Beginning with the line where "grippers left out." occurs, transcribe every line exactly through the last line of the listing below, and no others.
^^^^^^^^^^^^^^^^
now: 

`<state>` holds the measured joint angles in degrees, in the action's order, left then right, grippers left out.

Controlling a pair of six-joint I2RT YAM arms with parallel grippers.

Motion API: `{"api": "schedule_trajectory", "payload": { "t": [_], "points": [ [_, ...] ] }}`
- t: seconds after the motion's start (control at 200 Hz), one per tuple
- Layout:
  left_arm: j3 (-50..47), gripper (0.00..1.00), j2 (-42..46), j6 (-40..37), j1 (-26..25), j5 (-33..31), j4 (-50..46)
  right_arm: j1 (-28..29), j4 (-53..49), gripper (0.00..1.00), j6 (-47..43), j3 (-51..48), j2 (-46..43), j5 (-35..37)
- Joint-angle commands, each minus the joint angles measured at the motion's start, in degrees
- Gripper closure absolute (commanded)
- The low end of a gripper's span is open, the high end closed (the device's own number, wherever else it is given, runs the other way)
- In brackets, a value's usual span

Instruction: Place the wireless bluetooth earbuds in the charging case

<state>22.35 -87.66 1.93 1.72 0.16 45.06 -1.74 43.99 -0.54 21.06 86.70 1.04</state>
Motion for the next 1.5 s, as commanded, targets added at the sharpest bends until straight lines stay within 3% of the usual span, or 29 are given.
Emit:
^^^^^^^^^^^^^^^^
=== Solution to this problem ===
`<state>` holds the measured joint angles in degrees, in the action's order, left then right, grippers left out.

Controlling a pair of six-joint I2RT YAM arms with parallel grippers.

Motion API: `{"api": "schedule_trajectory", "payload": { "t": [_], "points": [ [_, ...] ] }}`
- t: seconds after the motion's start (control at 200 Hz), one per tuple
- Layout:
  left_arm: j3 (-50..47), gripper (0.00..1.00), j2 (-42..46), j6 (-40..37), j1 (-26..25), j5 (-33..31), j4 (-50..46)
  right_arm: j1 (-28..29), j4 (-53..49), gripper (0.00..1.00), j6 (-47..43), j3 (-51..48), j2 (-46..43), j5 (-35..37)
- Joint-angle commands, each minus the joint angles measured at the motion's start, in degrees
- Gripper closure absolute (commanded)
- The low end of a gripper's span is open, the high end closed (the device's own number, wherever else it is given, runs the other way)
- In brackets, a value's usual span

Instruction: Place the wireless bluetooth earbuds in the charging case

<state>22.35 -87.66 1.93 1.72 0.16 45.06 -1.74 43.99 -0.54 21.06 86.70 1.04</state>
Motion for the next 1.5 s, as commanded, targets added at the sharpest bends until straight lines stay within 3% of the usual span, or 29 are given.
Emit:

This completes the output for the exercise.